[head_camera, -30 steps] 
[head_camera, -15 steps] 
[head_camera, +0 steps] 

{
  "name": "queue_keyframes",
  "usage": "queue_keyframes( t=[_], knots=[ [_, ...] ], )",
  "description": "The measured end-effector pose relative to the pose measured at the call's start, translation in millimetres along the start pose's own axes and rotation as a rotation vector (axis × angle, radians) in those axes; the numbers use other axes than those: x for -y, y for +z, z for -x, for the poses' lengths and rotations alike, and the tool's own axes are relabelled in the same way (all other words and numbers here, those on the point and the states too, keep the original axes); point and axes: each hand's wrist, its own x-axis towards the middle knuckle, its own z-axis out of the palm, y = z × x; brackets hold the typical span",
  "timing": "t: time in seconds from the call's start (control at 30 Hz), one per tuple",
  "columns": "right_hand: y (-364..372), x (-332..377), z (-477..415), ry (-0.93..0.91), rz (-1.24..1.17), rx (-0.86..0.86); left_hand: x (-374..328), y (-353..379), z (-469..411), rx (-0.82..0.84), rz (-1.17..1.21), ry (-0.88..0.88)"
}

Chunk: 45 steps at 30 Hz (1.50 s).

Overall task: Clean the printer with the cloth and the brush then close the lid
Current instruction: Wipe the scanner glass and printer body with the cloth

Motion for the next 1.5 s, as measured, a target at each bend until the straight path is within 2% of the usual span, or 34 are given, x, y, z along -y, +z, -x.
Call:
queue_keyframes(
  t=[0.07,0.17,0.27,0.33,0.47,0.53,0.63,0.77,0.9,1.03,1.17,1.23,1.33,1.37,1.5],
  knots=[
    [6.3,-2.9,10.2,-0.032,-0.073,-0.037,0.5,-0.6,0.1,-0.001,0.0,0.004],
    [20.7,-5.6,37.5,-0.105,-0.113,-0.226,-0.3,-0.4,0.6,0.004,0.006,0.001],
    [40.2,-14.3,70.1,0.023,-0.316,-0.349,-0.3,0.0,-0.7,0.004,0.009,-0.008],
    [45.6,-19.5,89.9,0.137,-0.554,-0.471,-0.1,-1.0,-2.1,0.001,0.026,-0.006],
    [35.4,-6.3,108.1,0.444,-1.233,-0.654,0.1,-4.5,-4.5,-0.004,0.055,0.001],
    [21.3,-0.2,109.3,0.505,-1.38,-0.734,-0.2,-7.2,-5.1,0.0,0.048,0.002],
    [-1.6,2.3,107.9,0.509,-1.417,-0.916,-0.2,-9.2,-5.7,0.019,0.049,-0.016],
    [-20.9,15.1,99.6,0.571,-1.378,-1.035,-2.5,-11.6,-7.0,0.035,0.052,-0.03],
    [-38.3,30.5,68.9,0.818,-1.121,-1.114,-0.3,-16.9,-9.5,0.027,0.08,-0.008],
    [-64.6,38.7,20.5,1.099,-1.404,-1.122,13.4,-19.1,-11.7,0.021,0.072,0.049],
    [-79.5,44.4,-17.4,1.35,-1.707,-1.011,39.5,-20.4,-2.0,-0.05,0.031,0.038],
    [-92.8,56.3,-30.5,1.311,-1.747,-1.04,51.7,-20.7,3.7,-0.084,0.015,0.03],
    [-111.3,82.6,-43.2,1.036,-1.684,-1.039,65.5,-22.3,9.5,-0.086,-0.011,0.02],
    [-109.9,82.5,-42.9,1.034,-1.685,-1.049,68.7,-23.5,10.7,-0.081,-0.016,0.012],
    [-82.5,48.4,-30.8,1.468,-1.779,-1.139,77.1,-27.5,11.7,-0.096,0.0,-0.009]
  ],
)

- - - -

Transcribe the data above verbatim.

[head_camera, -30 steps] 
[head_camera, -15 steps] 
[head_camera, +0 steps] 

{
  "name": "queue_keyframes",
  "usage": "queue_keyframes( t=[_], knots=[ [_, ...] ], )",
  "description": "The measured end-effector pose relative to the pose measured at the call's start, translation in millimetres along the start pose's own axes and rotation as a rotation vector (axis × angle, radians) in those axes; the numbers use other axes than those: x for -y, y for +z, z for -x, for the poses' lengths and rotations alike, and the tool's own axes are relabelled in the same way (all other words and numbers here, those on the point and the states too, keep the original axes); point and axes: each hand's wrist, its own x-axis towards the middle knuckle, its own z-axis out of the palm, y = z × x; brackets hold the typical span",
  "timing": "t: time in seconds from the call's start (control at 30 Hz), one per tuple",
  "columns": "right_hand: y (-364..372), x (-332..377), z (-477..415), ry (-0.93..0.91), rz (-1.24..1.17), rx (-0.86..0.86); left_hand: x (-374..328), y (-353..379), z (-469..411), rx (-0.82..0.84), rz (-1.17..1.21), ry (-0.88..0.88)"
}

Chunk: 45 steps at 30 Hz (1.50 s).

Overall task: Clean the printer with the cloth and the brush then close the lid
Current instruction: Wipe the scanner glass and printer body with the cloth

Motion for the next 1.5 s, as measured, a target at each bend until the straight path is within 2% of the usual span, or 34 are given, x, y, z along -y, +z, -x.
Call:
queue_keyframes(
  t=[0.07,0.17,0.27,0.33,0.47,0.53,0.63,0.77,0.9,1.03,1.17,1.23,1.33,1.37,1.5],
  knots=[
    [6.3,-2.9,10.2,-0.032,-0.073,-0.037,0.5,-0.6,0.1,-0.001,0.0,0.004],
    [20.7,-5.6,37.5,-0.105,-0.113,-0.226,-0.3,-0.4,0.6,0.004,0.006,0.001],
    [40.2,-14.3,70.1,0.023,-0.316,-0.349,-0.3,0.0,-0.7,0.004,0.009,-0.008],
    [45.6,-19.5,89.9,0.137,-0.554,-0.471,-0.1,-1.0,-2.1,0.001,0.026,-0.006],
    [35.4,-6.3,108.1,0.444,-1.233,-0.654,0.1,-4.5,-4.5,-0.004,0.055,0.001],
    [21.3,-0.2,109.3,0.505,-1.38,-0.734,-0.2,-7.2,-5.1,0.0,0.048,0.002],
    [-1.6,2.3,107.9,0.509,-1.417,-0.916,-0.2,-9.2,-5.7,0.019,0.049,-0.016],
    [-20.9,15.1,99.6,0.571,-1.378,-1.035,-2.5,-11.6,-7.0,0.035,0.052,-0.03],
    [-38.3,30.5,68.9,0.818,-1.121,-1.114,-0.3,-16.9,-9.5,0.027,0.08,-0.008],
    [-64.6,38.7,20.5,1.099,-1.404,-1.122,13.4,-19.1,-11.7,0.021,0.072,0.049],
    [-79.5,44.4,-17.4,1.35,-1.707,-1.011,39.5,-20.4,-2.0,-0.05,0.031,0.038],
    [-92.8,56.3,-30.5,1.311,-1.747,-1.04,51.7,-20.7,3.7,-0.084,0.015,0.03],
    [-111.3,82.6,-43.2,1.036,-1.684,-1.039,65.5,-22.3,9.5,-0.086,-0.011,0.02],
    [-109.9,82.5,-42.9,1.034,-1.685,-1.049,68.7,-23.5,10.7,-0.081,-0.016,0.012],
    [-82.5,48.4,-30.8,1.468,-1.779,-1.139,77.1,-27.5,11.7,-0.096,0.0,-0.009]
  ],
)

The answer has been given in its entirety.